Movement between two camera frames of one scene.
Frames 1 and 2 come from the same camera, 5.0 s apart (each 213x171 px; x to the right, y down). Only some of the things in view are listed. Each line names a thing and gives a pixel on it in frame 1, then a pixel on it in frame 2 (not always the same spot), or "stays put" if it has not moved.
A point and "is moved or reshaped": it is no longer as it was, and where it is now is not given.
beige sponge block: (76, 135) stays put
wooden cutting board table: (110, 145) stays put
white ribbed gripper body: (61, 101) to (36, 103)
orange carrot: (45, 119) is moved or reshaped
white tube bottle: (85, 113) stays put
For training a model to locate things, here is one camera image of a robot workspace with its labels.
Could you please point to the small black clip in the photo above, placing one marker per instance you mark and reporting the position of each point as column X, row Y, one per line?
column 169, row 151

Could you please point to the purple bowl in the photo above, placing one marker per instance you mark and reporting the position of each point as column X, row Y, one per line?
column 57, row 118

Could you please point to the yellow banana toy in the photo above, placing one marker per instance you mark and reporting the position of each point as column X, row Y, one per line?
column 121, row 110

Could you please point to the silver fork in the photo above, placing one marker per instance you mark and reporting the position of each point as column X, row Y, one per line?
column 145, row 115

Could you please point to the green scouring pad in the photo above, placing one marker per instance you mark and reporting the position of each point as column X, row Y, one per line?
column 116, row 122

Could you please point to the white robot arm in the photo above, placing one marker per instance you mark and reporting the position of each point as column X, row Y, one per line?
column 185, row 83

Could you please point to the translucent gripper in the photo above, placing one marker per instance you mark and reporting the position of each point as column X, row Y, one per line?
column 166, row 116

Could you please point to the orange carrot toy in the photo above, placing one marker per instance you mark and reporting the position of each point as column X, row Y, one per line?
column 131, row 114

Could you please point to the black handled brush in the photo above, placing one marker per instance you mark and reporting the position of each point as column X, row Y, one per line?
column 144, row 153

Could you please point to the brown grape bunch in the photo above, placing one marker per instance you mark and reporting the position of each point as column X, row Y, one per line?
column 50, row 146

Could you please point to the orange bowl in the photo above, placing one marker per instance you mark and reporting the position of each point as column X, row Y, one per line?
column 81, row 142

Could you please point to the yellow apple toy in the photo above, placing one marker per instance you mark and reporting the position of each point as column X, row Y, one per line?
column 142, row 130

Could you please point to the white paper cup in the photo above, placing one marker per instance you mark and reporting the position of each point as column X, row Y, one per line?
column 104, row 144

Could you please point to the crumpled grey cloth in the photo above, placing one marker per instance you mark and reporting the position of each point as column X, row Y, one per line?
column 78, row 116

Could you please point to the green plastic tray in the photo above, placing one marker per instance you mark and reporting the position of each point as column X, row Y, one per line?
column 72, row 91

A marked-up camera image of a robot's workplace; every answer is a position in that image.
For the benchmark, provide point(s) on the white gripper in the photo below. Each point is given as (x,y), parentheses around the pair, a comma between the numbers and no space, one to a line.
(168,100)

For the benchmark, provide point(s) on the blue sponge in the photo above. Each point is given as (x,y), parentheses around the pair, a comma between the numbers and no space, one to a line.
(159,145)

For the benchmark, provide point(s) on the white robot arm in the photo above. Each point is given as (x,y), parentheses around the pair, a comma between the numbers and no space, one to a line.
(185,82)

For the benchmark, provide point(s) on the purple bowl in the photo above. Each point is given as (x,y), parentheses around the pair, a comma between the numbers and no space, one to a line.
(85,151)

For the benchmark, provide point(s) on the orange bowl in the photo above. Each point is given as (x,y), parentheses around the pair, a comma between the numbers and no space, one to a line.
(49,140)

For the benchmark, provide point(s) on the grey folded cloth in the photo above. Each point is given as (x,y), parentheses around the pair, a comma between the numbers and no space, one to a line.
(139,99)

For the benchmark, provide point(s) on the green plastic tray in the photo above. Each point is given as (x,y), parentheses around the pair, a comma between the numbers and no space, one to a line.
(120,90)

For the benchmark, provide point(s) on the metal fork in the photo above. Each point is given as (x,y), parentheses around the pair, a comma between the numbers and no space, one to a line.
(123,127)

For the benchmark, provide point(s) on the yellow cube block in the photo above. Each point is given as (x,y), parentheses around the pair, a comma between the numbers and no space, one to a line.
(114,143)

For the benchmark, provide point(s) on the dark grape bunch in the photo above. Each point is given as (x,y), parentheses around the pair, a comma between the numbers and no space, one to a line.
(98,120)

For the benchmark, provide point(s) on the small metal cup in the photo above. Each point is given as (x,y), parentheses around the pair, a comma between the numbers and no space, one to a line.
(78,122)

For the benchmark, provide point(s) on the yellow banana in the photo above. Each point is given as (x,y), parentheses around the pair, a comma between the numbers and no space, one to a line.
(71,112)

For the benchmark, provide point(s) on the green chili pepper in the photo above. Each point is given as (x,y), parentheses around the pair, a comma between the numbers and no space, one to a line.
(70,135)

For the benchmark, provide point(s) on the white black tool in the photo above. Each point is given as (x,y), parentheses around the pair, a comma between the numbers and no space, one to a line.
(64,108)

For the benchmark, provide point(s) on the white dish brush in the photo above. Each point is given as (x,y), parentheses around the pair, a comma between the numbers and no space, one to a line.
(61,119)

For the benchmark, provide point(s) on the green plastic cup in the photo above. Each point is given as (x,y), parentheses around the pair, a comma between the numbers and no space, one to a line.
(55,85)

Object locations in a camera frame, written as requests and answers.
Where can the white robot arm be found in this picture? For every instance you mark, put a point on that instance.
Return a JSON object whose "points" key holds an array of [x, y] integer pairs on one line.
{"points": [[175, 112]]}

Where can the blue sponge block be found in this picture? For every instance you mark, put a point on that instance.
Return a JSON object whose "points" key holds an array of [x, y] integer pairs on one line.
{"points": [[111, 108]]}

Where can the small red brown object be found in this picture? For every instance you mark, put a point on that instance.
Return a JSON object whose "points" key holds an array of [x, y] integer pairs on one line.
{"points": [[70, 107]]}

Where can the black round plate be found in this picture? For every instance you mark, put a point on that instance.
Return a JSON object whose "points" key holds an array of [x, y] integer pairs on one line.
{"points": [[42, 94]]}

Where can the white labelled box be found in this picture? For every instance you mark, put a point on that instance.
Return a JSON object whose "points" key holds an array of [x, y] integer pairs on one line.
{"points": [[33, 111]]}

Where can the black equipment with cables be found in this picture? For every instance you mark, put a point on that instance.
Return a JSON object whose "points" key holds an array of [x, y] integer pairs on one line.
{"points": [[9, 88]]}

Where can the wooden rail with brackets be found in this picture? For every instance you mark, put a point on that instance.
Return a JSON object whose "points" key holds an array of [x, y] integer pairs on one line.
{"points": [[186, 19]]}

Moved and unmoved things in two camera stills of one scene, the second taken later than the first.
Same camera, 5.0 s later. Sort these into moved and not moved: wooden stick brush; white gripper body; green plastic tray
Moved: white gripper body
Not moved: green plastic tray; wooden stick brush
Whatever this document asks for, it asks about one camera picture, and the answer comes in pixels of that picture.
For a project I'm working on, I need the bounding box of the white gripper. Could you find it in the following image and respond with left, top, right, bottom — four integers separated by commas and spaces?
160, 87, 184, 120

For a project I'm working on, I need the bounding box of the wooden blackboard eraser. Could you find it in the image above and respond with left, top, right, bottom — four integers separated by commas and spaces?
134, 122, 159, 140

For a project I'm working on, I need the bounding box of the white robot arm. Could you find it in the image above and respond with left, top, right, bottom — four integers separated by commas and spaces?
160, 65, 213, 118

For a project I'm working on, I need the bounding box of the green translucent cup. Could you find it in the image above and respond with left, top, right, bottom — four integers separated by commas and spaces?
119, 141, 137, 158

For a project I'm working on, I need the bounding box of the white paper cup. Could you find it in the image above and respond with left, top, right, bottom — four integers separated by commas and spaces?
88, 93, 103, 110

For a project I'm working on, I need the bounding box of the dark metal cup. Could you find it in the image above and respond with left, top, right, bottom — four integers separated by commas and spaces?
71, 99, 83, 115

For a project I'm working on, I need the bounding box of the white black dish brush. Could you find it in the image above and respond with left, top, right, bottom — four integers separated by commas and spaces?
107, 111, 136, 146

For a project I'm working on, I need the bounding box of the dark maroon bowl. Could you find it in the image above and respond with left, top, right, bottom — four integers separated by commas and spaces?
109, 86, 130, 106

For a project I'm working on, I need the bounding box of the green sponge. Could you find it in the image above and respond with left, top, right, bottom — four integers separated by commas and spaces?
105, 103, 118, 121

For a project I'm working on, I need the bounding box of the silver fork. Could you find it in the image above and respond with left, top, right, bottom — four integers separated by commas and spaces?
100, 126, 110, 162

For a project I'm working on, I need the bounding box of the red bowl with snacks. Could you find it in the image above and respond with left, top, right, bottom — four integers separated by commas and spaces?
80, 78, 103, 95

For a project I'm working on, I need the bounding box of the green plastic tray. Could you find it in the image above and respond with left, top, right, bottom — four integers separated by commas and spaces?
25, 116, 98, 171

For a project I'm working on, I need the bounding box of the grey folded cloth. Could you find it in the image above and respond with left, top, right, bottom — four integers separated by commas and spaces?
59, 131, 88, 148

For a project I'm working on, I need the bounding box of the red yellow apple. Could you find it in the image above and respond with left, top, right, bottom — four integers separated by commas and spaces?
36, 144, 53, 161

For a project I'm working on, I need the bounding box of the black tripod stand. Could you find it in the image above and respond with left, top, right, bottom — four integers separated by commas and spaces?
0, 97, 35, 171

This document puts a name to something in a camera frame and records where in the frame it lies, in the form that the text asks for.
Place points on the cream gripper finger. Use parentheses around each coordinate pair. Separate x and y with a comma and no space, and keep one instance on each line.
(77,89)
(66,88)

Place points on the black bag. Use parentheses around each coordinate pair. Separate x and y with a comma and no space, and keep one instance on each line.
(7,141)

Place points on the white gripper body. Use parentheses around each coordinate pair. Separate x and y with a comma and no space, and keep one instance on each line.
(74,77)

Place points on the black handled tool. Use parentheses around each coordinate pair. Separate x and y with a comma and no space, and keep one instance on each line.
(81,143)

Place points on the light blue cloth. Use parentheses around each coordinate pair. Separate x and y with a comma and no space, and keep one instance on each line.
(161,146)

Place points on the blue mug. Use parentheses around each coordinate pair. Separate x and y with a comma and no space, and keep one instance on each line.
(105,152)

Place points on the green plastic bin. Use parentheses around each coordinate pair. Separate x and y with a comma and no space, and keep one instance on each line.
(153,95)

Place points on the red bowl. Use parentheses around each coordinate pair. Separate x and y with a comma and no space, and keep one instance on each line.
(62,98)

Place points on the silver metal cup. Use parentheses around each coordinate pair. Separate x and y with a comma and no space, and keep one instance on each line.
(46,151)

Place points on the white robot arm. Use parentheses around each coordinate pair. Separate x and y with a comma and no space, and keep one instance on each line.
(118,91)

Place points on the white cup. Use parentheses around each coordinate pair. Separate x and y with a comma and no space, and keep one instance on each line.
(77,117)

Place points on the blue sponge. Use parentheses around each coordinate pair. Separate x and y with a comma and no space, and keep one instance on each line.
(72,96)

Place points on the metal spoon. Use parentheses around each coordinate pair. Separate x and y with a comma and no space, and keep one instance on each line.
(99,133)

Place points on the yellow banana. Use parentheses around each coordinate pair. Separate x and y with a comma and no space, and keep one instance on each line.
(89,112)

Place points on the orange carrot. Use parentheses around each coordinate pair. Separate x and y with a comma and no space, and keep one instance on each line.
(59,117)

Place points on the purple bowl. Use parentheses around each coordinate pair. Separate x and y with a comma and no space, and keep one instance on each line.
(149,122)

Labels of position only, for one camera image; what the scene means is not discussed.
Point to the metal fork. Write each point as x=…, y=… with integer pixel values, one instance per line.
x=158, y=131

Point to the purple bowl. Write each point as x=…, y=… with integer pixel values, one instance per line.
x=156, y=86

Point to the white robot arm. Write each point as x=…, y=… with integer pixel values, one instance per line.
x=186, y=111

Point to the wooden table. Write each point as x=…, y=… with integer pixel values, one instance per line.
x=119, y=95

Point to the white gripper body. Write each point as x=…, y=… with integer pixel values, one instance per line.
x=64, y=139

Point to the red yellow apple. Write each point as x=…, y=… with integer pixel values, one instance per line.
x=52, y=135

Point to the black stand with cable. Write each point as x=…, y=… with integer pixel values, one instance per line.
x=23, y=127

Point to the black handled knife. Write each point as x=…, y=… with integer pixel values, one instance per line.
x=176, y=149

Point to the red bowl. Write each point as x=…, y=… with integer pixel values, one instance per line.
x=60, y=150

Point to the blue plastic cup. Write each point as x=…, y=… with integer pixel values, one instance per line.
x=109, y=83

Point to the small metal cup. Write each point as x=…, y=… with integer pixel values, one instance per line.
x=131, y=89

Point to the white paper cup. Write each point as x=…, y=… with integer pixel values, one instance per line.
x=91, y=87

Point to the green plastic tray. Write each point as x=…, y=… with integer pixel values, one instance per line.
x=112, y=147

_ _ _ _ _

WORK TO BE COMPLETED :: Transcribe nothing except the lines from the one with "Point to the white paper cup." through the end of the data above, each exactly as it appears.

TASK OUTPUT ::
Point to the white paper cup. Write each point as x=…, y=… with integer pixel values, one instance per line.
x=91, y=87

Point to the green plastic tray. Write each point as x=…, y=… with integer pixel values, one instance per line.
x=112, y=147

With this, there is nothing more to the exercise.